Each line of the data below must be given again exactly as written.

====

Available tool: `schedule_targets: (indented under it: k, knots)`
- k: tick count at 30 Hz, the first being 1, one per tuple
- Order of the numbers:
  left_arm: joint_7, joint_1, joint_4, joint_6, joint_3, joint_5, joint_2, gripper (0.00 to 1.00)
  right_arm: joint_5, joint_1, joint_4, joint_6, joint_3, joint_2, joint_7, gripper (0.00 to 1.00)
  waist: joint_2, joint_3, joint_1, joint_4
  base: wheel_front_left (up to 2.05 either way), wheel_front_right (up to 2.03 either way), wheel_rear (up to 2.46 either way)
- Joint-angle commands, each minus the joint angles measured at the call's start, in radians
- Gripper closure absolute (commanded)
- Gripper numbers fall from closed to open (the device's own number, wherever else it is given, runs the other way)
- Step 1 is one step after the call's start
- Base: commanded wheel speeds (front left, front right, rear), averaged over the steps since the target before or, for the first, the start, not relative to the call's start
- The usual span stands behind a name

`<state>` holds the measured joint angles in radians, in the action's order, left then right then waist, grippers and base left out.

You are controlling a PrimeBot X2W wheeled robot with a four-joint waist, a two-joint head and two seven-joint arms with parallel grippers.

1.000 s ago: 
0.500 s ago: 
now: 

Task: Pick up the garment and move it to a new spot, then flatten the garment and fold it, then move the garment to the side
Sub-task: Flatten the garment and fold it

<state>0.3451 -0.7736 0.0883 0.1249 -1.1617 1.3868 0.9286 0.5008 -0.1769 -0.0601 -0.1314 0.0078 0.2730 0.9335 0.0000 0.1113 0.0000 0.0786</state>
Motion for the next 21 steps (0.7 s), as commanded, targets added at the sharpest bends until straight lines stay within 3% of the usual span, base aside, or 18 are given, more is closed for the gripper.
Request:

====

SOLUTION FOR THIS TASK -
Available tool: `schedule_targets: (indented under it: k, knots)`
- k: tick count at 30 Hz, the first being 1, one per tuple
- Order of the numbers:
  left_arm: joint_7, joint_1, joint_4, joint_6, joint_3, joint_5, joint_2, gripper (0.00 to 1.00)
  right_arm: joint_5, joint_1, joint_4, joint_6, joint_3, joint_2, joint_7, gripper (0.00 to 1.00)
  waist: joint_2, joint_3, joint_1, joint_4
  base: wheel_front_left (up to 2.05 either way), wheel_front_right (up to 2.03 either way), wheel_rear (up to 2.46 either way)
- Joint-angle commands, each minus the joint angles measured at the call's start, in radians
- Gripper closure absolute (commanded)
- Gripper numbers fall from closed to open (the device's own number, wherever else it is given, runs the other way)
- Step 1 is one step after the call's start
- Base: commanded wheel speeds (front left, front right, rear), averaged over the steps since the target before or, for the first, the start, not relative to the call's start
- The usual span stands behind a name

`<state>` holds the measured joint angles in radians, in the action's order, left then right then waist, grippers and base left out.

You are controlling a PrimeBot X2W wheeled robot with a four-joint waist, a two-joint head and two seven-joint arms with parallel grippers.

1.000 s ago: 
0.500 s ago: 
now: 

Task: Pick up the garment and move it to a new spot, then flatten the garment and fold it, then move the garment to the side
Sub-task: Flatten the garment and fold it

<state>0.3451 -0.7736 0.0883 0.1249 -1.1617 1.3868 0.9286 0.5008 -0.1769 -0.0601 -0.1314 0.0078 0.2730 0.9335 0.0000 0.1113 0.0000 0.0786</state>
Motion for the next 21 steps (0.7 s), as commanded, targets added at the sharpest bends until straight lines stay within 3% of the usual span, base aside, or 18 are given, more is closed for the gripper.
Request:

Output for the exercise is now complete.